▸ TRY IT
Please restate each entry word for word and leave the pictures out.

▸ THE DATA
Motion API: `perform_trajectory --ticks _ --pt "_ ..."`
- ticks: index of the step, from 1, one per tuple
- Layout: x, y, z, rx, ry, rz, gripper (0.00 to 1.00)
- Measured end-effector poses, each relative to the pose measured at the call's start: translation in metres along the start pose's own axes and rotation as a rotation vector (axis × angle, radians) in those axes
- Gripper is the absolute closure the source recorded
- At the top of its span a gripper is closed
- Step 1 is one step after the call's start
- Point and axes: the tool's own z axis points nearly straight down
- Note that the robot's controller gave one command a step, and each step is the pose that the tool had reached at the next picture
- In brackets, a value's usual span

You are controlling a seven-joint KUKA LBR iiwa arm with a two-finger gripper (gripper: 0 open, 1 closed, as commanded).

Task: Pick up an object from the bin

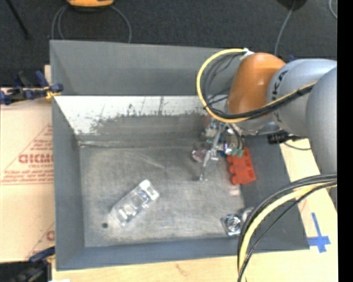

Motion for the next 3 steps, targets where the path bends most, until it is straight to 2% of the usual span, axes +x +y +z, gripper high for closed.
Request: perform_trajectory --ticks 1,2,3 --pt "0.003 -0.013 0.009 0.000 -0.003 0.020 0.00" --pt "0.001 -0.014 0.008 0.003 -0.010 0.017 1.00" --pt "-0.001 -0.033 -0.154 0.005 -0.006 -0.043 1.00"
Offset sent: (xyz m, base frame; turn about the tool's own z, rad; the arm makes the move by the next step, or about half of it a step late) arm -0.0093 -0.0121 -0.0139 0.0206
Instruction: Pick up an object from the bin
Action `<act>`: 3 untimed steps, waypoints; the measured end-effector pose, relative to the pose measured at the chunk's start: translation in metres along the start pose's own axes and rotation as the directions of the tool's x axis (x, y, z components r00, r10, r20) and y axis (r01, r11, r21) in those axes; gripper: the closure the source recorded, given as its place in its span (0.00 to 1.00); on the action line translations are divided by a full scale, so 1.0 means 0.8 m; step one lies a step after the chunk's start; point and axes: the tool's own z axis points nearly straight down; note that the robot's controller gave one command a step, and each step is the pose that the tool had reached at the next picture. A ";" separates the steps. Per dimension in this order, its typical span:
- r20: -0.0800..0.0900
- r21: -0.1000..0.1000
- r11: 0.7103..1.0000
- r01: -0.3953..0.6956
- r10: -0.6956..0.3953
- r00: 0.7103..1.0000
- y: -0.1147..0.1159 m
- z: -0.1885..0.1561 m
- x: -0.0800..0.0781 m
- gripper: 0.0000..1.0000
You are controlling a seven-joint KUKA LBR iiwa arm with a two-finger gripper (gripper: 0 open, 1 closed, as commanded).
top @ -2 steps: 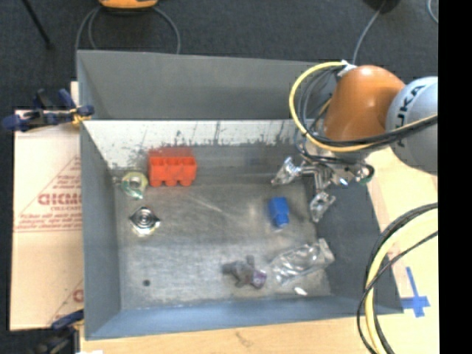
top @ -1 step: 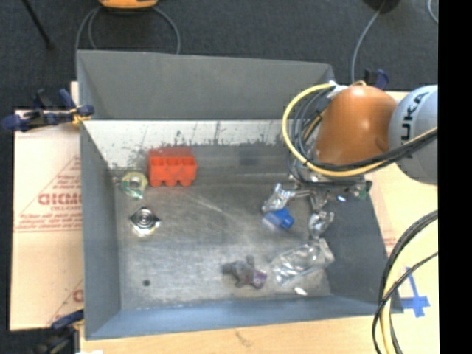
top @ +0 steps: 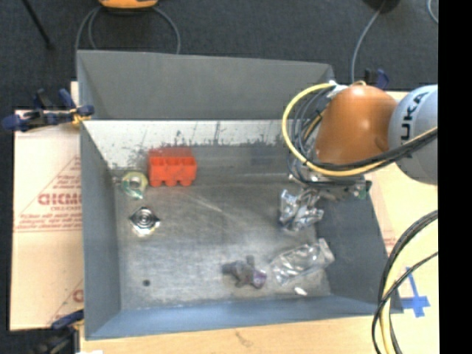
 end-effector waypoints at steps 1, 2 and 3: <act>0.004 0.006 0.942 -0.336 0.336 0.942 -0.016 -0.075 0.022 1.00; 0.002 0.003 0.942 -0.335 0.335 0.942 -0.015 -0.072 0.022 0.00; 0.002 0.006 0.984 -0.177 0.177 0.984 0.019 -0.142 -0.006 0.00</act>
Offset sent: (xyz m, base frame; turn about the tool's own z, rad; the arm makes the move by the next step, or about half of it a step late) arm -0.0009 -0.0211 0.0565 0.3407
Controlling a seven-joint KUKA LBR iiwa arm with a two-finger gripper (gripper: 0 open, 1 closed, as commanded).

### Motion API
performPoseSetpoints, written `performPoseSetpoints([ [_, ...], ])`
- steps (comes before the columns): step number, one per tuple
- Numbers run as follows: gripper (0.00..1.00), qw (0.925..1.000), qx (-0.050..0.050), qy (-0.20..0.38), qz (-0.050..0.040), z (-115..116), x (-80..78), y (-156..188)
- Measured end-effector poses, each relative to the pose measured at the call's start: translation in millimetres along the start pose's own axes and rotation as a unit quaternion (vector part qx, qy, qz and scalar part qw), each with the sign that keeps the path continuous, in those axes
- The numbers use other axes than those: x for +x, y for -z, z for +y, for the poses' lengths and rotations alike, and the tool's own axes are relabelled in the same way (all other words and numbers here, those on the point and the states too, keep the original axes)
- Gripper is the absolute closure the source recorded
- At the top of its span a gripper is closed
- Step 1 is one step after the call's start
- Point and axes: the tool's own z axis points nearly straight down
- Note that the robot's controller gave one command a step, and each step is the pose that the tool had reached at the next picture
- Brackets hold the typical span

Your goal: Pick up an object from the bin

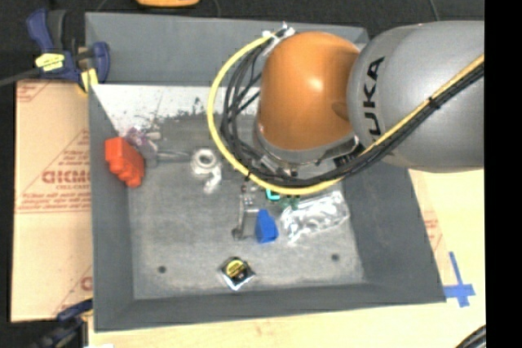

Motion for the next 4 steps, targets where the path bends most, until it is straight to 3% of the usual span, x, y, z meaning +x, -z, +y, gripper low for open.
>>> performPoseSetpoints([
  [1,0.00,0.9997,0.002,0.023,-0.0037,-80.3,-63.4,-57.1],
  [2,0.00,0.9978,0.000,0.066,0.0029,-79.1,-0.4,-144.8],
  [3,0.00,0.9855,0.001,0.170,-0.0046,-78.9,-37.4,-144.7],
  [4,1.00,0.9859,0.000,0.167,-0.0043,-78.1,-37.0,-144.5],
])
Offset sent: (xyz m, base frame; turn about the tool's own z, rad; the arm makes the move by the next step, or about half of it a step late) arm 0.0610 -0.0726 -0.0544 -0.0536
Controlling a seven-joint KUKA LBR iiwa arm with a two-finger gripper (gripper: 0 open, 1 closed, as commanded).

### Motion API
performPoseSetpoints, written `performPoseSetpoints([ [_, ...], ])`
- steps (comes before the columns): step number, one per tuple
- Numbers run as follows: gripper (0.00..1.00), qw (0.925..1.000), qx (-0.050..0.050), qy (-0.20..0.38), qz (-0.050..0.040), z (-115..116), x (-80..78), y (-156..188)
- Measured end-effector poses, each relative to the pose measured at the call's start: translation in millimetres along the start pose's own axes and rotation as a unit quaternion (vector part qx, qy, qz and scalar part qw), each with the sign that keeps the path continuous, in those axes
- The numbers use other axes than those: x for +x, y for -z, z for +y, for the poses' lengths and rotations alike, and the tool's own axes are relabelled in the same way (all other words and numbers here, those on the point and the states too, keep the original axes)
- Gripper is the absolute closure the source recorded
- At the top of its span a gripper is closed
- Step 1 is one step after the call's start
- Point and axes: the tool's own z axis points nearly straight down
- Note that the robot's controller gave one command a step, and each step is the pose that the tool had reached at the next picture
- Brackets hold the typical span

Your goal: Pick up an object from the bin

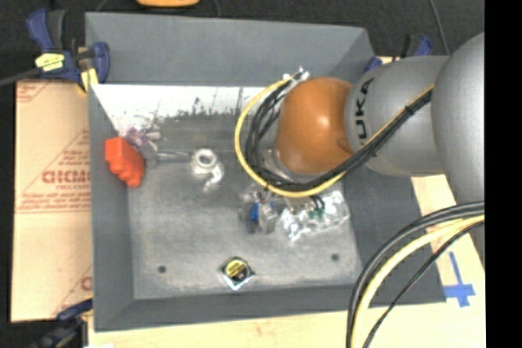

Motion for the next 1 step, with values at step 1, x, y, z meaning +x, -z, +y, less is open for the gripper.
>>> performPoseSetpoints([
  [1,1.00,1.0000,0.002,0.006,-0.0033,11.9,-16.5,122.3],
])
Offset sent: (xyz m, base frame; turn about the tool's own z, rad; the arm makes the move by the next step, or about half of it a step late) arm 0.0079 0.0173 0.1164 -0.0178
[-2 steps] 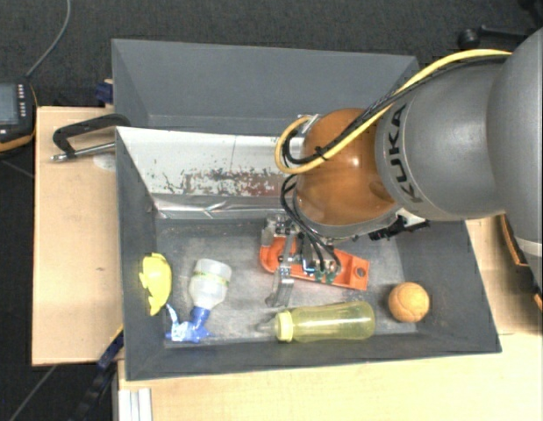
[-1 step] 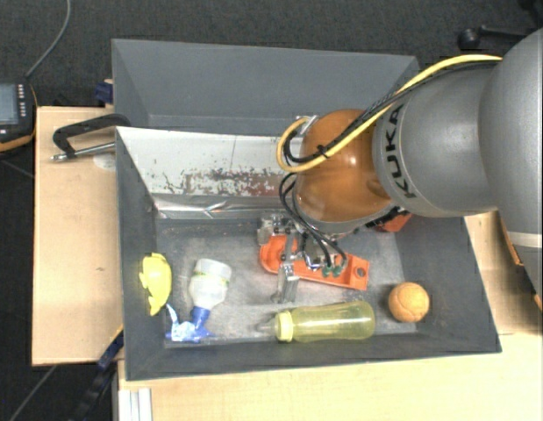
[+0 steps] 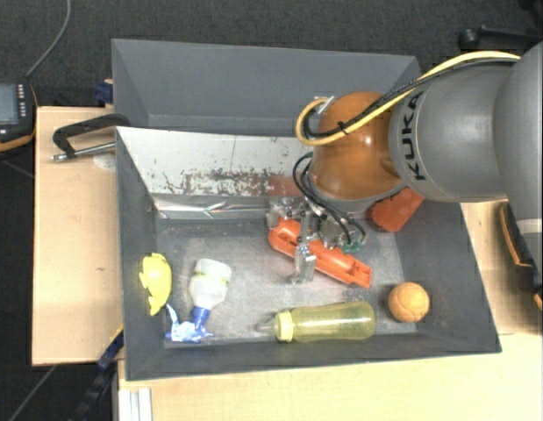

▸ PROBLEM SOLUTION
Motion API: `perform_trajectory --ticks _ --pt "_ ..."`
- ticks: index of the step, from 1, one per tuple
- Layout: x, y, z, rx, ry, rz, gripper (0.00 to 1.00)
- Measured end-effector poses, each relative to the pose measured at the call's start: translation in metres along the start pose's own axes and rotation as a rotation vector (axis × angle, radians) in those axes
- Gripper is the absolute closure the source recorded
- At the top of its span a gripper is closed
- Step 1 is one step after the call's start
- Point and axes: the tool's own z axis points nearly straight down
- Note that the robot's controller gave one command a step, and each step is the pose that the tool had reached at the next picture
- In brackets, a value's usual span

You are controlling a seven-joint KUKA LBR iiwa arm with a two-finger gripper (gripper: 0 open, 1 closed, as commanded).

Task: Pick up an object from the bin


Motion for the next 3 steps, targets where the path bends most, until it is straight to 2% of the usual span, axes +x +y +z, gripper high for closed.
Request: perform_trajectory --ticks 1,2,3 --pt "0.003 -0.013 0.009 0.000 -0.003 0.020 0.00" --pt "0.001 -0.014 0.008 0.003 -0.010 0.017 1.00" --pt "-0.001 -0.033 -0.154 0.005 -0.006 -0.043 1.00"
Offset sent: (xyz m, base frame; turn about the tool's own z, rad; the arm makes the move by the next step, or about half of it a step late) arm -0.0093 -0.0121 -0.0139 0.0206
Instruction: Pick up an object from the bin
Action `<act>`: 3 untimed steps, waypoints; the measured end-effector pose, relative to the pose measured at the chunk's start: translation in metres along the start pose's own axes and rotation as the directions of the tool's x axis (x, y, z components r00, r10, r20) and y axis (r01, r11, r21) in those axes; gripper: the closure the source recorded, given as its place in its span (0.00 to 1.00); on the action line translations are divided by a full scale, so 1.0 means 0.8 m; step one lies a step after the chunk's start; point and axes: the tool's own z axis points nearly straight down; note that the robot's controller gave one command a step, and each step is the pose that the tool had reached at the next picture. A ";" separates the steps. Per dimension in this order, its typical span:
- r20: -0.0800..0.0900
- r21: -0.1000..0.1000
- r11: 0.7103..1.0000
- r01: -0.3953..0.6956
- r10: -0.6956..0.3953
- r00: 0.7103..1.0000
- y: -0.1147..0.1159 m
- z: -0.1885..0.1561 m
- x: -0.0800..0.0781 m
- gripper: 0.0000..1.0000
You are controlling a seven-joint KUKA LBR iiwa arm with a two-finger gripper (gripper: 0 open, 1 closed, as commanded).
top @ -2 steps: 
top @ -1 step: 
top @ +0 steps: 
 end-effector waypoints at steps 1, 2 and 3: <act>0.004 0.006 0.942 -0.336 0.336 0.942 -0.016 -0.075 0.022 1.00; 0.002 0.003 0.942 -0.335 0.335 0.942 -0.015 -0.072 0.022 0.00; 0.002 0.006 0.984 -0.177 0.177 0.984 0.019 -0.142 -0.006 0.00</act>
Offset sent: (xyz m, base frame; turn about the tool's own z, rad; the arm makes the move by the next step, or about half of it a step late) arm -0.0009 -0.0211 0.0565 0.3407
Controlling a seven-joint KUKA LBR iiwa arm with a two-finger gripper (gripper: 0 open, 1 closed, as commanded).

### Motion API
performPoseSetpoints, written `performPoseSetpoints([ [_, ...], ])`
- steps (comes before the columns): step number, one per tuple
- Numbers run as follows: gripper (0.00..1.00), qw (0.925..1.000), qx (-0.050..0.050), qy (-0.20..0.38), qz (-0.050..0.040), z (-115..116), x (-80..78), y (-156..188)
- Measured end-effector poses, each relative to the pose measured at the call's start: translation in millimetres along the start pose's own axes and rotation as a unit quaternion (vector part qx, qy, qz and scalar part qw), each with the sign that keeps the path continuous, in those axes
- The numbers use other axes than those: x for +x, y for -z, z for +y, for the poses' lengths and rotations alike, and the tool's own axes are relabelled in the same way (all other words and numbers here, those on the point and the states too, keep the original axes)
- Gripper is the absolute closure the source recorded
- At the top of its span a gripper is closed
- Step 1 is one step after the call's start
- Point and axes: the tool's own z axis points nearly straight down
- Note that the robot's controller gave one command a step, and each step is the pose that the tool had reached at the next picture
- Brackets hold the typical span

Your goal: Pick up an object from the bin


Motion for the next 4 steps, targets where the path bends most, until it is straight to 3% of the usual span, x, y, z meaning +x, -z, +y, gripper low for open.
>>> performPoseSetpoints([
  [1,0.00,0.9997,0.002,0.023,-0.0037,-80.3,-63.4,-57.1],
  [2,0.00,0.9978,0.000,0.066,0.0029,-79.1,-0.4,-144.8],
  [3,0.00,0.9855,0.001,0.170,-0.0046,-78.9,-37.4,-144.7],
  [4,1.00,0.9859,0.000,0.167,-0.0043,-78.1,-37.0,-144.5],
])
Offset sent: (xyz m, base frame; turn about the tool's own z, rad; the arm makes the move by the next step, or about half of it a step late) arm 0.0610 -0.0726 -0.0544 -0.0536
Controlling a seven-joint KUKA LBR iiwa arm with a two-finger gripper (gripper: 0 open, 1 closed, as commanded).

### Motion API
performPoseSetpoints, written `performPoseSetpoints([ [_, ...], ])`
- steps (comes before the columns): step number, one per tuple
- Numbers run as follows: gripper (0.00..1.00), qw (0.925..1.000), qx (-0.050..0.050), qy (-0.20..0.38), qz (-0.050..0.040), z (-115..116), x (-80..78), y (-156..188)
- Measured end-effector poses, each relative to the pose measured at the call's start: translation in millimetres along the start pose's own axes and rotation as a unit quaternion (vector part qx, qy, qz and scalar part qw), each with the sign that keeps the path continuous, in those axes
- The numbers use other axes than those: x for +x, y for -z, z for +y, for the poses' lengths and rotations alike, and the tool's own axes are relabelled in the same way (all other words and numbers here, those on the point and the states too, keep the original axes)
- Gripper is the absolute closure the source recorded
- At the top of its span a gripper is closed
- Step 1 is one step after the call's start
- Point and axes: the tool's own z axis points nearly straight down
- Note that the robot's controller gave one command a step, and each step is the pose that the tool had reached at the next picture
- Brackets hold the typical span

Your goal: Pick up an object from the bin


Motion for the next 1 step, with values at step 1, x, y, z meaning +x, -z, +y, less is open for the gripper.
>>> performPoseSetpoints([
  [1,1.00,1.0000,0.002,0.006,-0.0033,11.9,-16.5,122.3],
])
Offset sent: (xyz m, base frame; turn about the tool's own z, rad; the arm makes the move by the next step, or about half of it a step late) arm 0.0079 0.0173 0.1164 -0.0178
[-2 steps] 
[-1 step] 
[+0 steps] 

Here the work on this exercise is complete.